[PROBLEM DESCRIPTION]: Where a line of the data holds the word "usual", copy that line.

★ ★ ★ ★ ★ ★ ★

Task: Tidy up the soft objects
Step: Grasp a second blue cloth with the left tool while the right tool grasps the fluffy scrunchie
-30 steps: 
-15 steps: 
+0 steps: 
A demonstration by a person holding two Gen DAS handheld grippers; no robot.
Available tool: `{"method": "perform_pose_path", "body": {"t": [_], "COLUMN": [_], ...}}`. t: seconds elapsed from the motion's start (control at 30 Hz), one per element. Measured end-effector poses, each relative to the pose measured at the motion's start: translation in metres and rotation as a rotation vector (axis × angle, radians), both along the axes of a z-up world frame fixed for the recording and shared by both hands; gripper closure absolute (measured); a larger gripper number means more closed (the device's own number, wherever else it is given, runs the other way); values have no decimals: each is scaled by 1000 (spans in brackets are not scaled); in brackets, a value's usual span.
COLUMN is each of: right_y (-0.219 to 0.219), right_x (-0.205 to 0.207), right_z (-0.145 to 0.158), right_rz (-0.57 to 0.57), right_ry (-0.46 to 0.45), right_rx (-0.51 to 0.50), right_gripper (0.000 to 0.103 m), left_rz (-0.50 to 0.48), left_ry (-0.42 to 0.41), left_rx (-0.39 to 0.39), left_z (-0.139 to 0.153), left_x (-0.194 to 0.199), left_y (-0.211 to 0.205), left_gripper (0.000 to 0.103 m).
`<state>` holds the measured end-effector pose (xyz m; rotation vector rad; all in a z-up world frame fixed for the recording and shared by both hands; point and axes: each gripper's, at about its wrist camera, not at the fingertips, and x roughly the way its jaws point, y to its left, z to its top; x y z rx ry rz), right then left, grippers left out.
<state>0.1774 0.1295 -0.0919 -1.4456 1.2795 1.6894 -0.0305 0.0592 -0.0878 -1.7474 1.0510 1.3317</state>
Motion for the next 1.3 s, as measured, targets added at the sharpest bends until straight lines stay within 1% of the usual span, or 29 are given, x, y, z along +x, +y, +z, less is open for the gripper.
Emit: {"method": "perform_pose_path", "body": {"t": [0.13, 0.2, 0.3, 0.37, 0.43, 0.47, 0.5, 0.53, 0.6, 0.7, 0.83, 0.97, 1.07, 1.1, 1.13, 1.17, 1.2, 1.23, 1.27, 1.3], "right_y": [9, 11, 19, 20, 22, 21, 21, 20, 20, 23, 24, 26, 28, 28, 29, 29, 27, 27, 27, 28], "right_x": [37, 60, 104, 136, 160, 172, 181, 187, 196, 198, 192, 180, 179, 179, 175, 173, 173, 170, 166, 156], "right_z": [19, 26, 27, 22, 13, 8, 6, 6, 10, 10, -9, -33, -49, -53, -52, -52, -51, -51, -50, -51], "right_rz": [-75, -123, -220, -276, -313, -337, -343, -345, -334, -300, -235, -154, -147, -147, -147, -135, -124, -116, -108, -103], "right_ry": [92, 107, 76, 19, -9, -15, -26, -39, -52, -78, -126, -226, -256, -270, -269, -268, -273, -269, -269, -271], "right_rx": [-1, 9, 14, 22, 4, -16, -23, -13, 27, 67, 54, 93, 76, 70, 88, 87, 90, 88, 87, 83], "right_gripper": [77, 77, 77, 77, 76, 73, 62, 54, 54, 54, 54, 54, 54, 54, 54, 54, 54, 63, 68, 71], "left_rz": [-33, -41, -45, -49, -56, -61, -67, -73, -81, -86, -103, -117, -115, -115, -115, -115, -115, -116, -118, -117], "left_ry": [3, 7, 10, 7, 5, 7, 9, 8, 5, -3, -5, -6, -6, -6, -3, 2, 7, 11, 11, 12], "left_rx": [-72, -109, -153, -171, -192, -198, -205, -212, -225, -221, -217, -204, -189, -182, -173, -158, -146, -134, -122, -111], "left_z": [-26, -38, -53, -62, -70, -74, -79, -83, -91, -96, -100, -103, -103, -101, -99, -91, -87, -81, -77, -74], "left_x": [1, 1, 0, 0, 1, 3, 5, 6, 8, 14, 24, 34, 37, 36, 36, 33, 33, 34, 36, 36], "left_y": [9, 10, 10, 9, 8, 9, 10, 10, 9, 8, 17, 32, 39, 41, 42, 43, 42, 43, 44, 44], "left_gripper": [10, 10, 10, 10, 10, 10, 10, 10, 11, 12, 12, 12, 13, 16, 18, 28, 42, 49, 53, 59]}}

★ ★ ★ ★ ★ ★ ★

[SOLUTION TO THIS PROBLEM]:
Available tool: `{"method": "perform_pose_path", "body": {"t": [_], "COLUMN": [_], ...}}`. t: seconds elapsed from the motion's start (control at 30 Hz), one per element. Measured end-effector poses, each relative to the pose measured at the motion's start: translation in metres and rotation as a rotation vector (axis × angle, radians), both along the axes of a z-up world frame fixed for the recording and shared by both hands; gripper closure absolute (measured); a larger gripper number means more closed (the device's own number, wherever else it is given, runs the other way); values have no decimals: each is scaled by 1000 (spans in brackets are not scaled); in brackets, a value's usual span.
Motion for the next 1.3 s, as measured, targets added at the sharpest bends until straight lines stay within 1% of the usual span, or 29 are given, x, y, z along +x, +y, +z, less is open for the gripper.

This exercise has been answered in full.